+++ EXERCISE INPUT
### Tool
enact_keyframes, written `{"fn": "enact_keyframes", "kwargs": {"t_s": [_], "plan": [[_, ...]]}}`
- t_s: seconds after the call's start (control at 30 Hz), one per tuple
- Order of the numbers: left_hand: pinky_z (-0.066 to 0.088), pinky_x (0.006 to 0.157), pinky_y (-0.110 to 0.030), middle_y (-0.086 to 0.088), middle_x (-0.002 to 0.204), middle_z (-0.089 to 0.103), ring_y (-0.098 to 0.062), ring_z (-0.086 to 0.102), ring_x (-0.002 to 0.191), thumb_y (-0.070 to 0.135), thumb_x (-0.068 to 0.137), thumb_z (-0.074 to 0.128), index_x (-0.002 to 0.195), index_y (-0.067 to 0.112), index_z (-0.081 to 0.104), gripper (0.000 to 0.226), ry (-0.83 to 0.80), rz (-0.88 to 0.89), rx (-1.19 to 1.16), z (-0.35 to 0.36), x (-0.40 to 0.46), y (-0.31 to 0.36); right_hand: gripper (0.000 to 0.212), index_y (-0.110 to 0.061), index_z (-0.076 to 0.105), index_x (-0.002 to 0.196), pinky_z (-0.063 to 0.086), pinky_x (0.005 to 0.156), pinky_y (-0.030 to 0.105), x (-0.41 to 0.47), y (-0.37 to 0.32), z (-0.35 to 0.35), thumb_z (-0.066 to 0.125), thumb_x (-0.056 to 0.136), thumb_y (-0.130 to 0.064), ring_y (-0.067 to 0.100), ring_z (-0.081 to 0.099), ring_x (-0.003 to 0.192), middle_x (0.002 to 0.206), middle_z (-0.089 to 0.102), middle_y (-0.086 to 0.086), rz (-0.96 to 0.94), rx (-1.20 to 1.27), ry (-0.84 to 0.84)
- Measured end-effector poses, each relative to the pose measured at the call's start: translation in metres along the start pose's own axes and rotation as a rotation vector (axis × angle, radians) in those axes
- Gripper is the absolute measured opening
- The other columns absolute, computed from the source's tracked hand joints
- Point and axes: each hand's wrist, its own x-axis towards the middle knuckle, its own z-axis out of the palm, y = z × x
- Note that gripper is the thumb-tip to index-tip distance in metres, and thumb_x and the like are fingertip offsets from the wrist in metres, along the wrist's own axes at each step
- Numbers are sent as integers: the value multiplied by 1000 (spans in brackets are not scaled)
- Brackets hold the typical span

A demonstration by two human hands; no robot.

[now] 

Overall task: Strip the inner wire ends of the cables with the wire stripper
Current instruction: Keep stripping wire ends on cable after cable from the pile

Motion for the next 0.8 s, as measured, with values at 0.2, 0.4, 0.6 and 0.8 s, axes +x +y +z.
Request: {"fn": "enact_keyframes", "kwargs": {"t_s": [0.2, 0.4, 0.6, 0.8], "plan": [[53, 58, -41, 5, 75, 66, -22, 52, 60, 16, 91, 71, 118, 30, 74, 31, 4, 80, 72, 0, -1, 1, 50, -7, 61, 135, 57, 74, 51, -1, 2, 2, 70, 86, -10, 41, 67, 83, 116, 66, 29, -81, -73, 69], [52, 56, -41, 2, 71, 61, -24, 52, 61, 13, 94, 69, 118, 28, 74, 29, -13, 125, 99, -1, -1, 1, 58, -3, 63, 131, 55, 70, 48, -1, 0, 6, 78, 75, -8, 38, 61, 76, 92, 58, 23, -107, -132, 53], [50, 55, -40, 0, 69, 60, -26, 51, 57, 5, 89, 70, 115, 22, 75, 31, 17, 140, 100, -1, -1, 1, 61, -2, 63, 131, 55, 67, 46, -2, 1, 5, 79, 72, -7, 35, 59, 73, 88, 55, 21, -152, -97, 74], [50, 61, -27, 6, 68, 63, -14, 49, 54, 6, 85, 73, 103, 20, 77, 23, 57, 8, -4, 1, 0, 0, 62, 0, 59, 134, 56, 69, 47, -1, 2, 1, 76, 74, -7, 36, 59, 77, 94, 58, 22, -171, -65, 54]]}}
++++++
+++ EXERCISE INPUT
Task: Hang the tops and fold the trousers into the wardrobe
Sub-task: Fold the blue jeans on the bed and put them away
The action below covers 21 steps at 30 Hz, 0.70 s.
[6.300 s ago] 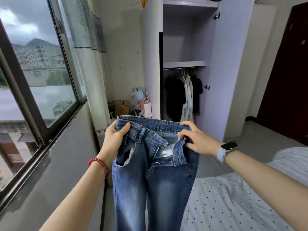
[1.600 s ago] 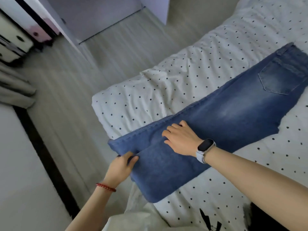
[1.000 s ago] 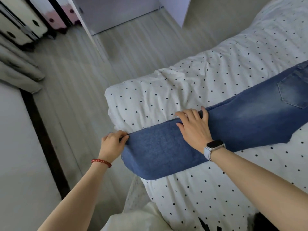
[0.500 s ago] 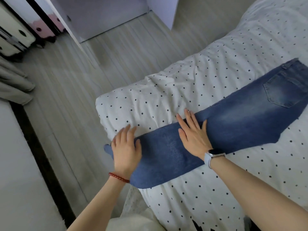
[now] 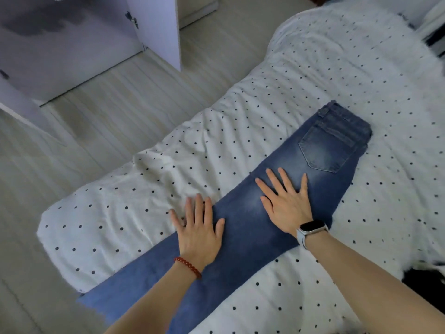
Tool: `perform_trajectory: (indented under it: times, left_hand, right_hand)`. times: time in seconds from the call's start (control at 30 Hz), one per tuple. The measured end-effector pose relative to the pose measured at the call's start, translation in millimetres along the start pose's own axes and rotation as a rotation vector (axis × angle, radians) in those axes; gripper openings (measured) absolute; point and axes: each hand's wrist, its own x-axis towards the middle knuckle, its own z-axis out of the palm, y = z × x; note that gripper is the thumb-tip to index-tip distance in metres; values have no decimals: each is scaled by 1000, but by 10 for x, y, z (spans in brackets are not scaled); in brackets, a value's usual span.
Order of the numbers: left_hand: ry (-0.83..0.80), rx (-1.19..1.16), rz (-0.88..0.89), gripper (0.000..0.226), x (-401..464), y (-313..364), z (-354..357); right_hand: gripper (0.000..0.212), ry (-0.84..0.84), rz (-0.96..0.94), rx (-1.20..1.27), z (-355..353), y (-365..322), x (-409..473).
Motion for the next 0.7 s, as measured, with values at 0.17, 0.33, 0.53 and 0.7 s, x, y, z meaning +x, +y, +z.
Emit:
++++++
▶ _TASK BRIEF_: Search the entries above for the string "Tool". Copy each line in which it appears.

▶ _RESULT FOR THIS TASK_:
### Tool
Tool: `perform_trajectory: (indented under it: times, left_hand, right_hand)`. times: time in seconds from the call's start (control at 30 Hz), one per tuple. The measured end-effector pose relative to the pose measured at the call's start, translation in millimetres along the start pose's own axes and rotation as a rotation vector (axis × angle, radians) in those axes; gripper openings (measured) absolute; point and axes: each hand's wrist, its own x-axis towards the middle knuckle, its own z-axis out of the palm, y = z × x; note that gripper is the thumb-tip to index-tip distance in metres; values have no decimals: each is scaled by 1000, but by 10 for x, y, z (spans in brackets are not scaled); in brackets, a value's usual span.

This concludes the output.